Дверь в подвал старьевщика хлопает за ее спиной. И Александра Федоровна набирает воздуха в грудь. Ну ничего, пусть Тата не волнуется. Мамочка соберет ей и на место на кладбище, и на крестик хороший, и на панихиду. Всех их заставит признать – плохо искали, раз не нашли, что в гроб положить.
* * *
Калоши чавкают по размытой обочине, подол серой шерстяной юбки покрывается черными грязными брызгами. В ветре чувствуется прелый вкус мокрой земли, горьковатой первой зелени – Александра Федоровна ходила в выходные в лес, собрала молоденьких еловых лапок. Хороший сироп сварить можно, подлечить связки, измученные за долгий учебный год.
Шлагбаум медленно, скрипуче поднимается, пропуская Александру Федоровну.
– У‑у‑ма, – со стороны леса воет то ли ветер, то ли высокий, с полсосны, черный силуэт. – Мамочка, мамочка, ма‑а!
Александра Федоровна хмурится и отворачивается, смотрит в голубое небо между двумя полосами леса по сторонам.

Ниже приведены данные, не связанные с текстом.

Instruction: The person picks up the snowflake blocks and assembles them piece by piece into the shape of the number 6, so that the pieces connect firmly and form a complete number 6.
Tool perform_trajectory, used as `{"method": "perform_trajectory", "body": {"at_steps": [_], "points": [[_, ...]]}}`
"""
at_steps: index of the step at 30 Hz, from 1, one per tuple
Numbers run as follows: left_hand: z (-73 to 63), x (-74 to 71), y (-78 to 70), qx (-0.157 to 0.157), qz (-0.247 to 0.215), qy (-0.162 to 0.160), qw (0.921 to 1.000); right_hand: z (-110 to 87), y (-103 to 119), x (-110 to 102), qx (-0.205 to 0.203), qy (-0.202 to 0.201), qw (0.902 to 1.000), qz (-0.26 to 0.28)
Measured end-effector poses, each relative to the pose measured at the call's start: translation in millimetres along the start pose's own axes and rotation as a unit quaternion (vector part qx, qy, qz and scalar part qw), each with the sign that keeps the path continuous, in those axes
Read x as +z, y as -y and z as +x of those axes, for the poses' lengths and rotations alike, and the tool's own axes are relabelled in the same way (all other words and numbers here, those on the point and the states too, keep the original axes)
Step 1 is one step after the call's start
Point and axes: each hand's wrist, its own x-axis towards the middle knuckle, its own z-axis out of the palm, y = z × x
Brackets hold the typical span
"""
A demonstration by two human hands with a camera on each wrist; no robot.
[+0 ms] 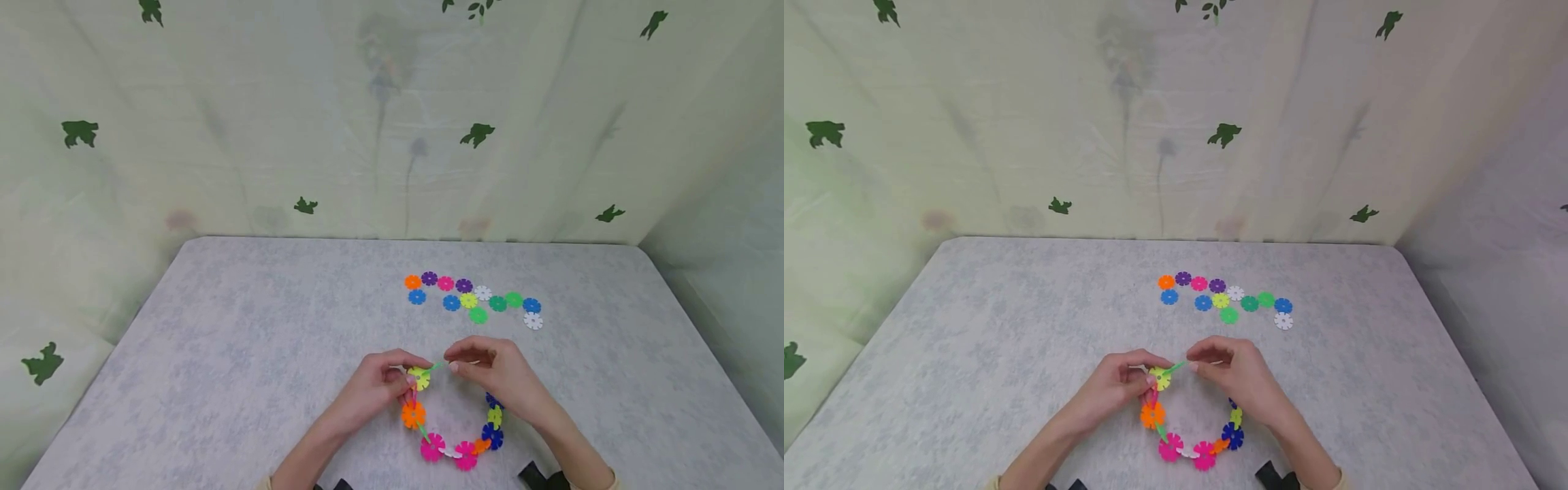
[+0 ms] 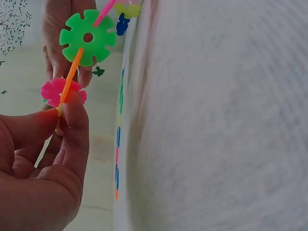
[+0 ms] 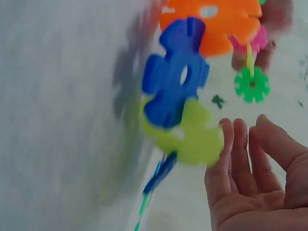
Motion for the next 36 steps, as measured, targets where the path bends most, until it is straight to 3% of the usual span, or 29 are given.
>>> {"method": "perform_trajectory", "body": {"at_steps": [4,12,20,25,31,36], "points": [[-0.3,-0.7,-0.6,-0.012,-0.001,-0.003,0.9999,3.3,-9,-23,0.001,-0.012,0.9999,-0.006],[-0.1,-1.5,-0.2,-0.018,-0.012,-0.001,0.9998,7.9,-35,-88,-0.002,-0.055,0.9935,-0.099],[-0.5,-2.8,-0.6,-0.021,-0.058,0.015,0.9980,20.1,-57,-136,0.007,-0.048,0.9840,-0.171],[-0.7,-3.0,-0.2,-0.026,-0.062,0.013,0.9977,34.6,-65,-149,0.005,-0.035,0.9743,-0.223],[-0.7,-3.9,0.6,-0.033,-0.076,0.018,0.9964,46.6,-71,-149,-0.011,-0.019,0.9638,-0.266],[-0.7,-5.2,0.8,-0.037,-0.082,0.019,0.9957,51.3,-70,-148,-0.008,-0.011,0.9646,-0.263]]}}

Ускоряет шаг.
– Мамочка, ты верни меня. – Щупальца тянутся к ней из тени, и голос становится громче, ветер доносит его, льет в уши, громче и громче, как бы Александра Федоровна ни бежала, ни затыкала уши пальцами.
– Ума‑а‑а!
Левое колено будто пробивает стрела, Александра Федоровна валится в серые сугробы, оставшиеся от расчистки дороги. Кровь стучит в ушах, и в такт сердцебиению настойчивый голос повторяет:
– Ты найди мне девочку, мамочка. Приведи мне ее, мамочка. Я в ней жить стану. Ма‑а‑а…
* * *
Дверь в учительскую приоткрыта. Александра Федоровна стоит еле дыша. И наконец между неразборчивым шепотом различает голос Искры Семеновны. Тонкий, манерный, как у зайчика из «Ну, погоди!»:
– А я говорила! Такие, как Шура, зажмут дитю в щипцы и тянут, тянут, пока дитя не вырвется‑то, не ускачет куда глаза глядят!
– Пускай ускакала. Но совсем уж мать без вестей оставлять?
Это уже басок нянечки Ириши. Ириша шваркает тряпкой, стучит ей об ведро. «Сейчас пойдет воду сливать», – понимает Александра Федоровна и собирается было отступить.
– Вам бы дай повод молодежь критиковать. Я другого не понимаю. Как можно было закурить…
– А это разве точно известно?
– Точно‑точно, у меня невестка в органах работает. Она говорит, такие дела поджогом по неосмотрительности называют. Сигаретку кинула и свинтила, жизнь новую строить. А нам теперь снова без вокзала, в грязи и под дождем куковать.